Bye-bye Schmutz

all hail the good king

Latest tests = all clear (just like Mr. Pibb + Red Vine = Crazy Delicious). “Even the schmutz that was left over from before looks better,” said Dr. Z with a new, full beard. After a cosmic coincidence run-in in the waiting room, the big nurse took my vitals––weight is holding steady, blood pressure 110 over 75 ish, temp 97ish, all good. Then waited to wait for the baby Dr., the fellow, to come in. He did. He reeled off the list: Hot flashes? Gone. Rashes, fevers, nightsweats, fatigue, urine problems, bowel problems? Gone, gone, gone, gone, gone, gone. It’s sort of stunning to me now that I had all of those things at one point or another. And that I don’t now. He poked, prodded, said “Good exam.” Said my scans looked fine to him but we’d wait for Dr. Z’s final verdict. He left.

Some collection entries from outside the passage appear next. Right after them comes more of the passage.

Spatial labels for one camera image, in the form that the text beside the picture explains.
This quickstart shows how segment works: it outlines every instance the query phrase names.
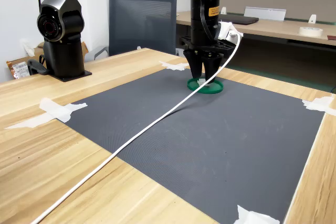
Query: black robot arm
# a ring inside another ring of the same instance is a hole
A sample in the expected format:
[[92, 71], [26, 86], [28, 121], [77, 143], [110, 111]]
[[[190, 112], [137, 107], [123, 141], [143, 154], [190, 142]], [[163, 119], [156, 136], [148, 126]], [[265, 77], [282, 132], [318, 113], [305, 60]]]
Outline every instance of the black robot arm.
[[47, 73], [62, 81], [91, 74], [84, 70], [80, 41], [84, 20], [78, 0], [44, 0], [37, 26], [45, 38], [43, 49], [47, 69], [39, 62], [29, 62], [30, 73]]
[[219, 0], [191, 0], [191, 37], [183, 36], [181, 41], [187, 46], [184, 55], [193, 78], [201, 77], [204, 65], [208, 80], [218, 70], [223, 56], [235, 48], [233, 43], [218, 40], [218, 16]]

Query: wooden table
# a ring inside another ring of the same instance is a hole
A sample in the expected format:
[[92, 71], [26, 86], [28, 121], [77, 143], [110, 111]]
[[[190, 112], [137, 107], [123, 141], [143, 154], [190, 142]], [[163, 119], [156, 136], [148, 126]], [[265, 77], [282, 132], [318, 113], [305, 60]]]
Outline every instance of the wooden table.
[[[57, 120], [33, 129], [4, 128], [42, 114], [38, 106], [43, 97], [61, 105], [76, 102], [163, 69], [159, 60], [172, 64], [186, 61], [141, 49], [89, 62], [86, 69], [92, 72], [91, 76], [66, 83], [37, 74], [0, 84], [0, 222], [32, 221], [110, 155]], [[323, 91], [230, 69], [219, 76], [309, 101], [330, 96]], [[324, 116], [308, 160], [287, 215], [288, 223], [335, 223], [335, 116]], [[43, 222], [215, 221], [115, 158]]]
[[[191, 25], [190, 11], [181, 12], [176, 18], [177, 24]], [[319, 43], [336, 46], [336, 40], [328, 40], [327, 35], [336, 36], [336, 26], [323, 24], [308, 24], [306, 22], [289, 21], [284, 22], [259, 20], [257, 23], [250, 25], [234, 25], [236, 29], [245, 34], [261, 35], [267, 37], [276, 37], [282, 39], [292, 39], [305, 42]], [[317, 27], [323, 29], [321, 37], [307, 37], [300, 35], [300, 27]]]

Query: tape roll
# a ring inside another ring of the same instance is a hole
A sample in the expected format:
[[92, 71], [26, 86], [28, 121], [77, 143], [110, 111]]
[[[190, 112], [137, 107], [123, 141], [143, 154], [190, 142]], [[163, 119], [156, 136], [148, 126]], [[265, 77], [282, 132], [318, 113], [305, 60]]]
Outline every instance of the tape roll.
[[299, 34], [308, 37], [321, 37], [323, 30], [315, 27], [300, 27]]

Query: gray chair
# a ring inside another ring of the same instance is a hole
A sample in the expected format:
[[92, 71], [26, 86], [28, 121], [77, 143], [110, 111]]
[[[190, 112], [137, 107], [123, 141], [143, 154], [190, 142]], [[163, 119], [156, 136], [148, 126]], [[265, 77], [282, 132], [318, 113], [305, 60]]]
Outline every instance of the gray chair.
[[109, 56], [150, 48], [176, 54], [177, 0], [110, 0], [109, 47], [85, 55], [94, 60], [102, 52]]

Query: black mat
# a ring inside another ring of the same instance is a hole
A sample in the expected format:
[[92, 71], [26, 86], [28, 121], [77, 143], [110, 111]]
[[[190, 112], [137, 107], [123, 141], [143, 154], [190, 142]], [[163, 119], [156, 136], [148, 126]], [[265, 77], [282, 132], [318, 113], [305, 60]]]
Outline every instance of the black mat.
[[[85, 98], [66, 124], [114, 152], [190, 94], [190, 77], [162, 70]], [[194, 95], [118, 157], [218, 222], [233, 223], [237, 205], [283, 221], [323, 112], [218, 80], [222, 93]]]

I called L. on the exam room phone, who was just pulling onto Ikea Drive. When Dr. Z walks into the room I hear trumpets, it’s weird, he has this kind of royal stature. I hung up the phone. But he’s a good, benevolent king, kind of how I imagine Atalanta’s dad in Free to Be You and Me. He poked and prodded and asked what the fellow forgot: Have you gotten your period back? The fellow fairly tittered and blushed. “Ah,” said Dr. Z more to him than me, “that’s why the hot flashes are gone.” There are downsides to a teaching hospital. He looked at a mole on my arm that’s gotten funky lately. Said he didn’t like it, that I should get it tested. Great. Great. My white cells still aren’t totally normal, but he said they’re “perfectly fine.” I asked if there was anything I can do to get them higher. And he said, “What, perfectly fine isn’t good enough?” Then he quoted his fifth grade teacher, “Better is the enemy of good.” And when someone in class would cross out his answer on a test she’d say, “First thoughts are from god, second thoughts, the devil.”

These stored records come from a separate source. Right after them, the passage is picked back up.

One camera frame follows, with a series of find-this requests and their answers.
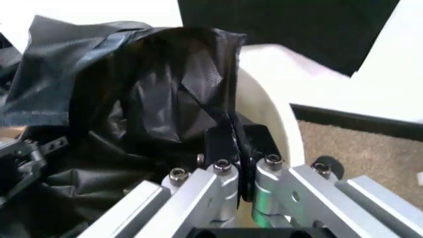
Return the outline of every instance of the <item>beige carpet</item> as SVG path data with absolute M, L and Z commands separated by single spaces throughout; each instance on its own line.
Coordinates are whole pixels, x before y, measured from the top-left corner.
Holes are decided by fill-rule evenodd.
M 423 142 L 299 121 L 307 164 L 331 155 L 345 167 L 345 179 L 367 175 L 423 210 Z

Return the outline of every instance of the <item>silver metal bar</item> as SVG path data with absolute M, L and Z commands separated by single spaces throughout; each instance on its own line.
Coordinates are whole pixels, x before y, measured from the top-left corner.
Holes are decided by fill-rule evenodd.
M 401 237 L 423 237 L 423 213 L 367 176 L 335 184 Z
M 19 151 L 25 147 L 25 143 L 21 140 L 13 140 L 2 144 L 0 146 L 0 159 L 1 157 Z
M 307 165 L 272 171 L 260 160 L 256 182 L 271 191 L 301 226 L 325 225 L 343 238 L 398 237 Z
M 226 173 L 220 173 L 216 171 L 215 165 L 210 165 L 207 171 L 216 174 L 222 186 L 221 196 L 224 197 L 220 210 L 217 212 L 214 221 L 228 221 L 233 218 L 236 214 L 237 202 L 238 202 L 238 169 L 231 165 L 229 162 Z
M 135 237 L 186 237 L 193 227 L 208 225 L 215 217 L 223 201 L 220 191 L 216 175 L 195 170 Z
M 44 144 L 40 146 L 40 151 L 43 155 L 46 155 L 50 152 L 53 152 L 55 150 L 58 150 L 64 146 L 67 146 L 69 142 L 67 141 L 66 136 L 62 136 L 60 138 L 57 138 L 55 140 L 50 141 L 47 144 Z
M 169 198 L 168 188 L 143 181 L 88 227 L 79 238 L 133 237 Z

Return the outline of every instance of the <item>metal frame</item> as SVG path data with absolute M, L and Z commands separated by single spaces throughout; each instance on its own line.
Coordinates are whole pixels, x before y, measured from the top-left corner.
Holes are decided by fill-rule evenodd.
M 170 190 L 143 181 L 88 227 L 79 238 L 133 237 L 170 198 Z

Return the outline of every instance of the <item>hex bolt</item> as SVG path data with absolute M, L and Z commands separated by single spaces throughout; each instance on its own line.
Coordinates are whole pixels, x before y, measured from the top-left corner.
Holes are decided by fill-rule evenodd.
M 231 163 L 225 159 L 218 160 L 213 164 L 213 171 L 220 176 L 227 175 L 231 171 Z
M 204 166 L 204 154 L 197 155 L 197 168 L 202 168 Z
M 264 157 L 264 163 L 273 171 L 280 170 L 282 168 L 283 160 L 275 154 L 266 155 Z
M 169 173 L 170 184 L 180 187 L 188 179 L 188 173 L 185 169 L 174 168 Z
M 320 162 L 314 162 L 311 167 L 323 178 L 329 179 L 330 172 L 332 170 L 329 165 Z

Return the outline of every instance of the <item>metal rod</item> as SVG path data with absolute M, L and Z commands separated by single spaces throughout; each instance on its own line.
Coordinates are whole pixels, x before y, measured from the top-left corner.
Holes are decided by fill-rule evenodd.
M 216 175 L 195 170 L 135 237 L 186 237 L 192 228 L 208 225 L 216 216 L 223 201 L 220 191 Z

Oh and he told me I was “too skinny.” Hardly. But he meant that on CAT scans fat pushes everything apart making organs and abnormalities easier to see. On “skinny people’s” scans, it all just looks flat and the same. And he talked about my Orphan Annie curls: “Enjoy it while it lasts.”

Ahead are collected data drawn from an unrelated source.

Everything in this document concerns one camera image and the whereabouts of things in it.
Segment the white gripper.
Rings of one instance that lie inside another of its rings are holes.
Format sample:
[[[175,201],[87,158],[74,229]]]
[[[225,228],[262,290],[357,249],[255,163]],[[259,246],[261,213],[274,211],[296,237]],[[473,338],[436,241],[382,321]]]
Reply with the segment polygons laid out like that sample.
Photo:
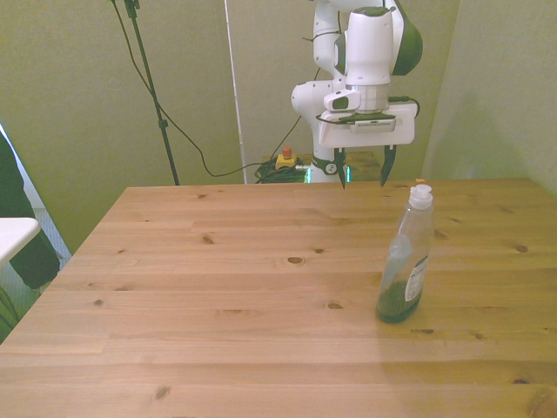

And that was it. It took two hours, but that was it. When it’s really empty at night like it was, and I’m feeling pretty good, I have to remember to have a sort of reverence for where I am. I’m in a cancer hospital, I say to myself. People are very sick. Some of them are dying. And I think of Susan Sontag, who died here. But it feels surprisingly peaceful, unhaunted. Maybe because the people who do die know what they’re facing. Though I guess denial is possible until the very bitter end even in a cancer hospital, it’s less likely, I think. Assuming, as I am, that awareness leads to peacefulness and acceptance. Which seems faulty. But I’m tired. And I’m trying to account for peacefulness in the midst of death and suffering and so much pain. Maybe that’s not possible.

Anyway. T is sitting across from me finishing our jigsaw puzzle. It’s of New Mexico on hot air balloon day. All sorts of reds and tans and oranges. And I’m here, blogging, trying to figure out how I’m going to make room for book proposal and work. Hm. Thanks for reading. Love, Me.